Южный Крест (Бонч-Осмоловская) - страница 128

— Не горячитесь, пожалуйста. Вы все постепенно увидите, поймете…

— А знаешь ли ты, Соломон, — прочувствованно и медлительно заговорил Илья, — то, что ты про истинных и неистинных высказал, на здешнем языке называется "national harassment" — одно из ужаснейших чудищ западного мира.

— Ну, ну, — прищурился тот, — о чем ты?

— Это, как бы перевести… "оскорбление по национальному признаку", что-то типа пятого параграфа, слыхал о таком?

Якобсон фыркнул.

— Заяви ты такую идею в официальной обстановке и — хлопот полон рот! весело продолжал Илья. — С работы, пожалуй, уволить могут.

— Не понимаю, ничего нового я не сказал, — пожал плечами Якобсон.

— Верно, верно! Потому, что ты людей на категории делишь: свои и чужие, истинные и неверные. Какой же ты демократ?

Якобсон поморщился.

— И если местные нас, русских, делят на истинных и неистинных, то какие они после этого демократы?

— Так ведь Вадим говорил, что здесь, якобы, тоже два сорта демократии: для своих и чужих, для местных и для русских? — подпустил яду Якобсон и расхохотался.

— Так ведь я и не считаю, что здесь абсолютная демократия, та, которую в России приписывают Западу. Это как раз и есть моя главная мысль.

— Заговариваетесь, уважаемый!

— Соломон, поймите меня правильно, — Вадим старался подобрать верные слова. — Конечно, на радио и телевидении демократия здесь налицо в официальных программах.

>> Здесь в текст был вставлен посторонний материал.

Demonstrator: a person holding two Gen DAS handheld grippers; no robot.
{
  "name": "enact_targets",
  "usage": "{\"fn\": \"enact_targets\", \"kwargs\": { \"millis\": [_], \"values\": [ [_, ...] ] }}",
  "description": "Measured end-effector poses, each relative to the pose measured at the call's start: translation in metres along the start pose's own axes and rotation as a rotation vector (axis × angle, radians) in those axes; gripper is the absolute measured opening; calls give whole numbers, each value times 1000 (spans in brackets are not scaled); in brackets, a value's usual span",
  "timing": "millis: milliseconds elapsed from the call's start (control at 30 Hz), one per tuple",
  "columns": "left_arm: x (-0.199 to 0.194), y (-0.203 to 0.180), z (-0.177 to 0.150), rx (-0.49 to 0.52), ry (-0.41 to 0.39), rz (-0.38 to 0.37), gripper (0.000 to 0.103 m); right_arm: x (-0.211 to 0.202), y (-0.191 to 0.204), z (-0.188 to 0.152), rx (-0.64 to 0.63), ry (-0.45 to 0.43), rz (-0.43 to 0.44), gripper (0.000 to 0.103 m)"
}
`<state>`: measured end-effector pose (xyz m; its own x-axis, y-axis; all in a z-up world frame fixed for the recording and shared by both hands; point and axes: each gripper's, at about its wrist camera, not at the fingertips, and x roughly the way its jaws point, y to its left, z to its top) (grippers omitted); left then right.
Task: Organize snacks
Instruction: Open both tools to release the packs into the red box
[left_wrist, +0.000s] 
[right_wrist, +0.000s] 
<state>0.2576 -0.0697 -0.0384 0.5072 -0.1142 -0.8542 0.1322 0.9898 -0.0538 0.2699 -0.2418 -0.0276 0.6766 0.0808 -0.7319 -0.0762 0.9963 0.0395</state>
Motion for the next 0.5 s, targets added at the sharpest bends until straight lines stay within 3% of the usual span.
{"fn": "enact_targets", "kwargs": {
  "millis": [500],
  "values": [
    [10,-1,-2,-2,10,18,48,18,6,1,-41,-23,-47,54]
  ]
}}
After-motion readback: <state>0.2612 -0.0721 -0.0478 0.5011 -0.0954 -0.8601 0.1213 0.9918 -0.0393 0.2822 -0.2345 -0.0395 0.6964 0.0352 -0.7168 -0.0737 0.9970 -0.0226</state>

А еще есть жизнь. Как в русской жизни свои плюсы и минусы, так и здесь не один только жирный плюс.

— Да если не здесь, то где же?

— Да, думаю, что нигде.

Якобсон внезапно рассмеялся:

— Слушайте, если б вы держали такую речь в России, нашлись бы некие штатские и попортили вам жизнь! — Он резко поднялся, отошел к окну и заложил руки в карманы, как это делают штатские киногерои.

— Вот пример ближе. Если бы я пытался печатать статьи на эту тему в местной прессе, ни один редактор не согласился бы на публикацию. А почему? В заботе о законных правах человека на свободу высказывания? Нет. Это только в России при нарушении прав диссидента поднимался шум. Набегали спасатели западные агентства, печатали статьи, интервью. Веселье, честь, красна смерть на миру! А если его высылали — чем, надо сказать, осуществляли заветную мечту некоторых из них, — то такой правозащитник на Западе в накладе не оставался: устойчивая работа на радио или в газетах, премии мира, а, может, случится и "Нобеля" залудить. Если же вы предпримете здесь статью или лекцию, вы — не диссидент, а русский шовинист и даже шпион или попросту крайне нежелательный элемент, не разделяющий политику руководящей партии и правительства! Тебя могут лишить гражданства, а то и выгонят втихаря, безнаказанно, и не найдется никого, кто заступится за вас. Ни один не сочтет вас патриотом. На это имя наша нация прав не имеет! В лучшем случае националисты!